In summary, the literature agrees that deprivation myopia can be induced in mice but that the treatment duration should be several weeks and the goggles need to be applied as early as possible (soon after eye opening). The effects are small in most studies (few diopters and less than 50 m axial length changes). The few studies also show that –10 D lenses can induce myopia, but it remains to be discovered whether diffuse image blur and image defocus are, in fact, distinguished by the mouse retina.

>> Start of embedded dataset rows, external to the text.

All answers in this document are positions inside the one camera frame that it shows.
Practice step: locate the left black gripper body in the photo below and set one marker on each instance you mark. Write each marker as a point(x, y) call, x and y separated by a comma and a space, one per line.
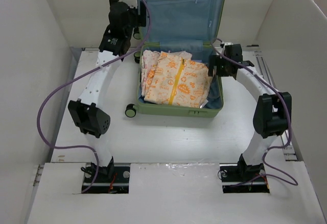
point(135, 18)

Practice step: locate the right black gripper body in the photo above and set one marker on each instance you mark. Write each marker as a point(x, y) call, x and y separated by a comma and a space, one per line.
point(222, 68)

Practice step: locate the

Refractive development in mutant mice

A few studies have already appeared in which the effects of permanent know-out of a gene on refractive development were studied. Pardue et al.25 found that the susceptibility to deprivation myopia was greatly enhanced in nob mice with a mutation in the Nyx gene (lacking the ERG b-wave due to a defect in the rod ON pathway), which is linked to congenital stationary night blindness (CSNB) in humans: about 5.5 D of myopia could be induced in two weeks, starting at P28, compared to only about 1 D in the respective wild-type. Nob mice had significantly lower retinal dopamine and DOPAC levels than the wild-type and — in contrast to the wild-type — no changes could be induced by diffuser wear. Schippert et al.27 found that mice lacking a functional gene for the transcription factor Egr-1 were more myopic than their heterozygous and wild-type littermates. The homozygous knock-out animals also had significantly longer eyes between P42 and P56, but approached wild-type dimensions later in development. They showed no differences in corneal curvature or anterior chamber depth. They also had normal optomotor responses. This suggests that the effect of Egr-1 knock-out is surprisingly selective for axial eye growth. That these knock-out animals were more myopic fits the idea that

324 F. Schaeffel

the EGR-1 protein appears to be associated with an inhibition signal for axial eye growth: in chickens, the protein is up-regulated when hyperopia is induced and down-regulated when myopia is induced.66,67 More recently, Schippert et al.68 presented an analysis of the retinal gene expression patterns in Egr-1 knock-out mice. Similar to Schippert et al.,27 Zhou et al.69 found that an adenosine A2a receptor knock-out mouse went through a phase of longer axial length and relative myopia, similar to what was observed in the Egr-1 knock-out mice (between P42 and 56), but returned to normal axial lengths later in development. Furthermore, these authors found that myopia was accompanied by reduced collagen fibril diameters in the sclera.69 A more extended screening for refractive errors in mutant mice was presented by Faulkner et al.70 Significant refraction differences were detected between C57Bl/6J mice (which had refractive errors from 6.9 to 8.5 D), and nob and rd1 mice, which were about 2 D more hyperopic, and GABAC null mice, which were about 5 D more myopic than C57 mice. A next step would be to find out which morphological changes determine the changes in refraction. It could even be that retinal thickness changes, related to the degenerations, underlie the changes in measured refractions.

Pharmacological studies to inhibit axial eye growth in mice

Atropine is known as a potent inhibitor of myopia in humans and animal models. A problem that arises if atropine is unilaterally applied in mice is that the fellow “control” eye may also be contaminated with atropine due to the cleaning behavior of the mice. Barathi et al.71 have therefore used the light-induced pupil response to probe the transfer of atropine to the fellow eye. They found that the contralateral light-induced pupil response was also affected by ipsilateral atropine application, but only to a small extent, making an inter-ocular comparison of atropine effects possible. They also found that daily application of a single drop of 1% atropine induced more hyperopic refractions and shorter axial lengths over time — despite visual experience being normal. This is different from the chicken where the effects of atropine are largely confined to a suppression of myopia that would be induced by diffusers or negative lenses (e.g. Ref. 72). Barathi et al.73 have also studied the expression of muscarinic receptors in both human and mouse sclera and their role in the regulation of scleral fibroblasts. Further studies will show whether the eye growth inhibition exerted by atropine is mediated through these receptors.